Recent Court Trends in Enforcement of Non-Compete Agreements

Recently, there has been a flurry of articles discussing how the recent downturn in the economy has affected the enforcement of non-compete agreements.  Generally, the current discussion among lawyers and other professionals is that the downturn in the economy is spurring a flurry of non-compete litigation.  Employers must be more competitive are more willing to litigate to enforce a non-compete agreement to retain its advantages in a competitive marketplace. 

An additional sentiment among commentators is that judges are becoming more sympathetic to employees because the economic climate has caused such a sharp rise in unemployment.  Because judges are provided the task of assessing whether a non-compete is reasonable under the circumstances in many states, sympathy for person who in many cases must support a family in a dwindling job market, is a compelling reason for judges to side with the employee.

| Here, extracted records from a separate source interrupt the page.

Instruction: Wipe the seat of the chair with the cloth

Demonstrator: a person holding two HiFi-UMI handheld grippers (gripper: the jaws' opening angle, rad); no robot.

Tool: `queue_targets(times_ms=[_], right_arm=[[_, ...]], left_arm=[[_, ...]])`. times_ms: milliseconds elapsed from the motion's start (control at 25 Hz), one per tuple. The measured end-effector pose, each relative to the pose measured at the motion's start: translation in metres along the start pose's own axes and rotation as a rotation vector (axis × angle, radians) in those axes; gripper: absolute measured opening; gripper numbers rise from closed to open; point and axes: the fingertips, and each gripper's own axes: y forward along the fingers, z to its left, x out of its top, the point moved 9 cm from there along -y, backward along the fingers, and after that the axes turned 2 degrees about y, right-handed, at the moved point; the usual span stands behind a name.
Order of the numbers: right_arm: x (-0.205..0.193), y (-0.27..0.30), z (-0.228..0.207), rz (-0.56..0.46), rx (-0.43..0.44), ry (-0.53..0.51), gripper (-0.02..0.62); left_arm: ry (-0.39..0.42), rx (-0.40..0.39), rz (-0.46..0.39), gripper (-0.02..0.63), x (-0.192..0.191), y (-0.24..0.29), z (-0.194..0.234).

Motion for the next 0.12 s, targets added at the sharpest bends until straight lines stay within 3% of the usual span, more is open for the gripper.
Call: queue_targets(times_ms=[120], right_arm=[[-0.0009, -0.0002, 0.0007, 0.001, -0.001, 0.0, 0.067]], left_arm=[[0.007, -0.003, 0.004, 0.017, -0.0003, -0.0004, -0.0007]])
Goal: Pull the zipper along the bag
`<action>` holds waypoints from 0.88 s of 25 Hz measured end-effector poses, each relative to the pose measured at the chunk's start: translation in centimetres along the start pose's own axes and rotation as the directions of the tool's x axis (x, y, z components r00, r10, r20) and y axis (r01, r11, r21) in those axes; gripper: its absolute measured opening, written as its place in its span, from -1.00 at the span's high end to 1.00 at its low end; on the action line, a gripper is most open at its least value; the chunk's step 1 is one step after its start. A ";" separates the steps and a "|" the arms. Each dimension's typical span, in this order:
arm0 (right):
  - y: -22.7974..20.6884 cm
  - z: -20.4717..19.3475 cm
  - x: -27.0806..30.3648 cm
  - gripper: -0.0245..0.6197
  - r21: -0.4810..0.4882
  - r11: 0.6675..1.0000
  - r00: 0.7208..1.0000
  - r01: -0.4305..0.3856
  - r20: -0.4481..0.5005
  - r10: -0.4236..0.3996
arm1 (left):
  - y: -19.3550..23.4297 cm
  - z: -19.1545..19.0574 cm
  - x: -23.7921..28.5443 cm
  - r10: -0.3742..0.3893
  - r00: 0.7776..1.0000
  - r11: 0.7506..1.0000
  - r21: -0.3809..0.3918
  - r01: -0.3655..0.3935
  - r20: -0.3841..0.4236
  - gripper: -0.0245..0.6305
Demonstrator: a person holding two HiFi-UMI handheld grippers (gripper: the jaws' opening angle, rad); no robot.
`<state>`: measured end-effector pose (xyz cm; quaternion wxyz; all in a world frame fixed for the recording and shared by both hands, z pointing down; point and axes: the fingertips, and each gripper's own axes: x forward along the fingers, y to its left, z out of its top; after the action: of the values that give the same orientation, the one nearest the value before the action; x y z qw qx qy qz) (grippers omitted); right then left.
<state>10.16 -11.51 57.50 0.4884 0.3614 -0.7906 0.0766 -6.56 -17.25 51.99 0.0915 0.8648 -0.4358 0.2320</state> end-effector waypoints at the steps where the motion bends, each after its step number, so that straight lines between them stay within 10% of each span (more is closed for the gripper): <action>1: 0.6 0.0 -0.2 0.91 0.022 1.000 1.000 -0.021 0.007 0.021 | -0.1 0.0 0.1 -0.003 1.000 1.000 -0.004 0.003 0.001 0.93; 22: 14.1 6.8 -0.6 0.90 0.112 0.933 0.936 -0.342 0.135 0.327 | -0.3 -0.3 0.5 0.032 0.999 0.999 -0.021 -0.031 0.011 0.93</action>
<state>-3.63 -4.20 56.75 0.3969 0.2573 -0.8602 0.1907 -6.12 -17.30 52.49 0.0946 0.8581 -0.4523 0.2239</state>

Nevertheless, Traverse Legal litigation attorneys have found in its most two recent court cases concerning the enforcement of non-compete agreements, that judges remain willing to enforce reasonable non-compete agreements.  Recently, Traverse Legal litigated two cases on behalf of an employer in two separate Michigan counties where unemployment was approaching 20%.  Each court case involved an employee who left their employment for new employment in violation of their non-compete agreements.  Traverse Legal attorneys convinced the court in each instance that the non-compete warranted enforcement because the terms of the non-compete were reasonable and were designed to protect the employer’s legitimate business interests.  The two judges faced with making the determination of the validity and reasonableness of the non-compete agreements were presented with heartfelt pleas from two breadwinner employees with families, and in each case the courts enforced the non-compete agreements.

The lesson is that even in tough economic times and the resulting unemployment of employees, that in spite of much legal commentary trending leniency by the courts toward the employee concerning the non-enforcement of non-compete agreements, that judges are in fact willing to enforce a reasonable non-compete agreement that are drafted carefully to protect an employer’s legitimate business interests.

Employers must be careful not to provide the courts a convenient out by demanding too much from their non-compete agreements, and employees should look carefully at their non-compete agreements to determine whether an employer has overreached concerning non-compete restrictions.